Filter the listing below down to the lines holding the word "entry", and copy those lines.

»»

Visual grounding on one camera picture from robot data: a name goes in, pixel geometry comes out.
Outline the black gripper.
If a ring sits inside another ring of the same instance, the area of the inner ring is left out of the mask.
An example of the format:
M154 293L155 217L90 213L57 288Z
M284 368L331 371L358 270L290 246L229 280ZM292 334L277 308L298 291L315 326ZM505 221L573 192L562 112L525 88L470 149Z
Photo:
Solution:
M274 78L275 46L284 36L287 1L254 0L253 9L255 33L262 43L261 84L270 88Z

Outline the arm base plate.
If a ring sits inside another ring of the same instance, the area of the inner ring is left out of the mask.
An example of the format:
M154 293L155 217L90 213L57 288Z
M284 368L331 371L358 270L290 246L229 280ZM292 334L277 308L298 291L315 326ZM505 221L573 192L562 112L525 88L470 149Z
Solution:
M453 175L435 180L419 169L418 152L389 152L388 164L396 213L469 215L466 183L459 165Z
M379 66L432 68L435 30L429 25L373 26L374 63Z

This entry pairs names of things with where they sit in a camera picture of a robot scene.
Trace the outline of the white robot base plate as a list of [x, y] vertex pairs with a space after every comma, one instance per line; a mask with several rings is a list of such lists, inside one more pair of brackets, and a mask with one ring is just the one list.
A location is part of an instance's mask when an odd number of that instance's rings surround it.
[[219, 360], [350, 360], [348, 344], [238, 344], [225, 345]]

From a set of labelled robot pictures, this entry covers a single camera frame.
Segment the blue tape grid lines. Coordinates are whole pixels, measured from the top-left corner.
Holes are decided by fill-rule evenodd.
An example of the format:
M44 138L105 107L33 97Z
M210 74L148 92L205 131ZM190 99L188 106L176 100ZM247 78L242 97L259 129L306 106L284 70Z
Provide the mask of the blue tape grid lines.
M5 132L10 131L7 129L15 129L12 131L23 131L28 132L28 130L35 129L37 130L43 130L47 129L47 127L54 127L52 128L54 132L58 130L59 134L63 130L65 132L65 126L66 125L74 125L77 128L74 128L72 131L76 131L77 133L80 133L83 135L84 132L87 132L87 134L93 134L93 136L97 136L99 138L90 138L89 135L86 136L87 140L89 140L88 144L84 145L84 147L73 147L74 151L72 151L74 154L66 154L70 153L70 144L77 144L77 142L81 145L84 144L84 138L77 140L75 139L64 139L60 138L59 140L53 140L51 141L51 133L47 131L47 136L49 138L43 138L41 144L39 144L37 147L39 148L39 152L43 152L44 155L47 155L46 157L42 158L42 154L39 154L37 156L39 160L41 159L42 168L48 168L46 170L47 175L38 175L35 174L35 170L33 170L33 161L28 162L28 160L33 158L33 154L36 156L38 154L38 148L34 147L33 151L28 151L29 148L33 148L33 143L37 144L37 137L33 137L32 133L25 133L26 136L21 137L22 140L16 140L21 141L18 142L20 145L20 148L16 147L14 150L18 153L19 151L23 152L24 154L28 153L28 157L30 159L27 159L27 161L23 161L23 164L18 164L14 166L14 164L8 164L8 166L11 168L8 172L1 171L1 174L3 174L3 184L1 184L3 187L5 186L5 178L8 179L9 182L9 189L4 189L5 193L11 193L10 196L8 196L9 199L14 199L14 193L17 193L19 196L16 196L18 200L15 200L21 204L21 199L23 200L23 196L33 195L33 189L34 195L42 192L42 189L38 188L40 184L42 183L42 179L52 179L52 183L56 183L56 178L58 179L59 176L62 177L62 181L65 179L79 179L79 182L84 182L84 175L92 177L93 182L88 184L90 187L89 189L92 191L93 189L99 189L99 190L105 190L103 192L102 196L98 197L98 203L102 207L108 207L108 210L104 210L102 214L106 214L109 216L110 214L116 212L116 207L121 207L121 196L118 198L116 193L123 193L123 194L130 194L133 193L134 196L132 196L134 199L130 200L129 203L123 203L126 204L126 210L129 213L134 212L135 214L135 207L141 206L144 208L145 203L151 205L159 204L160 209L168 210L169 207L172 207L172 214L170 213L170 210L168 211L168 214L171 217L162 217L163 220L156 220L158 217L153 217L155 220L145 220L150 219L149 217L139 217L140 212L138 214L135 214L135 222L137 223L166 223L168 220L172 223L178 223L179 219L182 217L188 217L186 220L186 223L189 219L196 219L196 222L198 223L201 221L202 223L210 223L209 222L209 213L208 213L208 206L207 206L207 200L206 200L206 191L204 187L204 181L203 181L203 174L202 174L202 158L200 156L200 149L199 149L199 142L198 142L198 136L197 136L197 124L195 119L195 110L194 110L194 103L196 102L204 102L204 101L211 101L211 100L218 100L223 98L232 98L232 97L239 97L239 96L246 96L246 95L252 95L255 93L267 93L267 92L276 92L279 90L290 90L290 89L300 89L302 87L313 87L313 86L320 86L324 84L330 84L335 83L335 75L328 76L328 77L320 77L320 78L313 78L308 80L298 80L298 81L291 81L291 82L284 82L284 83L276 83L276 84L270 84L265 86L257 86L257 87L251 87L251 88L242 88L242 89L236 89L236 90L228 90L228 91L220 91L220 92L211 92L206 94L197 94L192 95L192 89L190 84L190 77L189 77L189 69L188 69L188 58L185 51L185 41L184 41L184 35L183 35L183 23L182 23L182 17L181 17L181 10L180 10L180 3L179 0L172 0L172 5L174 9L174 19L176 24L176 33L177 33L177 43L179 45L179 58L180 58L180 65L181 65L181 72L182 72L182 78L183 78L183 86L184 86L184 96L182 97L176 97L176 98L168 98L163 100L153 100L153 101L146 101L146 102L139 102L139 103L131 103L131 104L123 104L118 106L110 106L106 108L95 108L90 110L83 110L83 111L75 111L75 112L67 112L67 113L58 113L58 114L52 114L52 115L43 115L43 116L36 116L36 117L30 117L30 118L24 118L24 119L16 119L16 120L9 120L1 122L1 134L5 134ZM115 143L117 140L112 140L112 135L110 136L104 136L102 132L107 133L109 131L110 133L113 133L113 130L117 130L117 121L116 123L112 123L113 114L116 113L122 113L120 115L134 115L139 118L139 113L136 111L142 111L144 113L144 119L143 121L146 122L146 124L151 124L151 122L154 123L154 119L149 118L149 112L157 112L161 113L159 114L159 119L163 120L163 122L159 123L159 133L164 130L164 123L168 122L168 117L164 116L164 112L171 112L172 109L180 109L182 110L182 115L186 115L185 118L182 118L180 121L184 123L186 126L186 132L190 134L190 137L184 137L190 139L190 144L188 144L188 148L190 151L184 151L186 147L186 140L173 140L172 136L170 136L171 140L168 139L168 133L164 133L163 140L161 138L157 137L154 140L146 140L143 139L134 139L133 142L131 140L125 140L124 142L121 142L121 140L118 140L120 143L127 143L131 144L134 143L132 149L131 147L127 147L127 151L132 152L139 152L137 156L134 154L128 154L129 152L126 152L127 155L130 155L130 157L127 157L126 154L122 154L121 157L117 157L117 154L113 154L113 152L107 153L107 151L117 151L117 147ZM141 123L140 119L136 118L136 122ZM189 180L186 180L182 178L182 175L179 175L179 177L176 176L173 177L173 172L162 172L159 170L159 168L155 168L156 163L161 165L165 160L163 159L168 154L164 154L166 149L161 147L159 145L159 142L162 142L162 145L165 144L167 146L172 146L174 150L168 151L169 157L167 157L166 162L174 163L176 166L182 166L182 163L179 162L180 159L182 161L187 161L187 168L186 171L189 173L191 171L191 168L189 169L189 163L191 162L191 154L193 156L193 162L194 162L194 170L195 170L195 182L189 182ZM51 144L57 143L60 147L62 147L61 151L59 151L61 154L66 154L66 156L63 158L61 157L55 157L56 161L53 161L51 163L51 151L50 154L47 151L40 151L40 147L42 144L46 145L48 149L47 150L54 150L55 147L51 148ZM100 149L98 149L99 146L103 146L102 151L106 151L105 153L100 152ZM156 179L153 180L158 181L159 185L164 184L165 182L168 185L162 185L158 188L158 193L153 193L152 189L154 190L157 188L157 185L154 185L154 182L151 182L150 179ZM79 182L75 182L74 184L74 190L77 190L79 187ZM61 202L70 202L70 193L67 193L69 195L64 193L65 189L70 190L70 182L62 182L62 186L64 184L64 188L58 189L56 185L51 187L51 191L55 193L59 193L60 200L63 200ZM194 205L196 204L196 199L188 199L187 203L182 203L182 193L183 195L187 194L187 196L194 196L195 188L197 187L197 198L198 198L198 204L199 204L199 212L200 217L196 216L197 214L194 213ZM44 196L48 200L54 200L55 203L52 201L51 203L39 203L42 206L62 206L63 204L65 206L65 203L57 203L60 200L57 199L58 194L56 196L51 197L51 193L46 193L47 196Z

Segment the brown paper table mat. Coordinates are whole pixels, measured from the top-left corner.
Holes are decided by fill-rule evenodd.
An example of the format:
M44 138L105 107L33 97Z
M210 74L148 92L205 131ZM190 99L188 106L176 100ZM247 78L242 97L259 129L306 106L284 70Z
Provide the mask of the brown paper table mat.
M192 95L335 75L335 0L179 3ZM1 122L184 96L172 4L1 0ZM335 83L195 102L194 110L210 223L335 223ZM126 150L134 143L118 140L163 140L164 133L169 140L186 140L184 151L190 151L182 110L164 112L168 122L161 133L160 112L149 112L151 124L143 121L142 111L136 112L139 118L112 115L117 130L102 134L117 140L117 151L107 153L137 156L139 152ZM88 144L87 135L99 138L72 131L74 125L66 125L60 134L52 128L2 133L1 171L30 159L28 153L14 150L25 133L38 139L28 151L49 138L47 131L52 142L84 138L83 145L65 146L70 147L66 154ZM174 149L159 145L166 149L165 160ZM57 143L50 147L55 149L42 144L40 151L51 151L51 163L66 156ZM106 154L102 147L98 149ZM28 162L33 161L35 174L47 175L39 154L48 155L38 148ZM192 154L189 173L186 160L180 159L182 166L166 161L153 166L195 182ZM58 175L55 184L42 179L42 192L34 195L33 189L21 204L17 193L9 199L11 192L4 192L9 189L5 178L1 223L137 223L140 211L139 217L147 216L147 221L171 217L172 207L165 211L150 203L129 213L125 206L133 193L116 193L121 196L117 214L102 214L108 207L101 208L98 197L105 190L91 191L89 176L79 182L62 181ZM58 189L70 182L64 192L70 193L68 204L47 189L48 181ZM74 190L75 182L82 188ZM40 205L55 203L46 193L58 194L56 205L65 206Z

««

**Solution to this exercise:**
This entry pairs names of things with where they sit in a camera picture of a robot scene.
From a set of labelled robot pictures, this entry covers a single camera frame.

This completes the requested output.